# Data below
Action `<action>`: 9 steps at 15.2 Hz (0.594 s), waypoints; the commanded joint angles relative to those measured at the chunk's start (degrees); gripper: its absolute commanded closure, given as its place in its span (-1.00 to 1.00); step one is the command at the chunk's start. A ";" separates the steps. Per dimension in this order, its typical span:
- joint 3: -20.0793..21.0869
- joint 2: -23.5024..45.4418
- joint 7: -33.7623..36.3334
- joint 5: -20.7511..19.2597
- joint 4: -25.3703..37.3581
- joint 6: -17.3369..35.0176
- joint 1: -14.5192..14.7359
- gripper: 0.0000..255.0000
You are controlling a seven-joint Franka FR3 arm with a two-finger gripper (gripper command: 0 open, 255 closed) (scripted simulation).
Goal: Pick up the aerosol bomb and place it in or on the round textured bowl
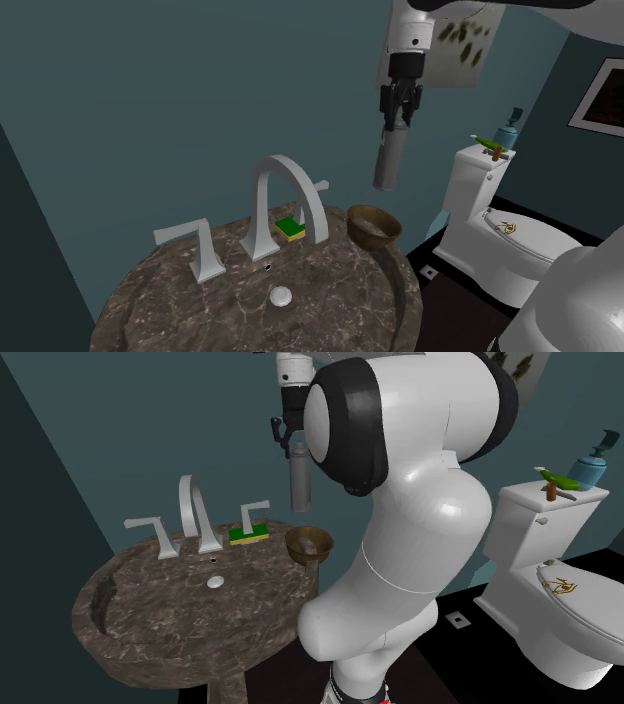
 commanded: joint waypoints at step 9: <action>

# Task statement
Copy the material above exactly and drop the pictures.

# Written answer
Action `<action>`: 9 steps at 15.2 Hz (0.594 s), waypoints; the commanded joint angles relative to those measured at the chunk's start (degrees); gripper: its absolute commanded closure, given as its place in its span (-1.00 to 1.00); step one is the command at the chunk's start. A ";" separates the steps. Per dimension in this order, its typical span:
- joint 3: -20.0793..21.0869
- joint 2: -23.5024..45.4418
- joint 7: -33.7623..36.3334
- joint 5: -20.7511..19.2597
- joint 4: -25.3703..37.3581
- joint 6: -17.3369..35.0176
- joint 1: -14.5192..14.7359
- gripper: 0.0000..255.0000
You are controlling a seven-joint Franka FR3 arm with a two-finger gripper (gripper command: 0 open, 255 closed) (scripted simulation).
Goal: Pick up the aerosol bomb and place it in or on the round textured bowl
 commanded: joint waypoints at step 9: <action>

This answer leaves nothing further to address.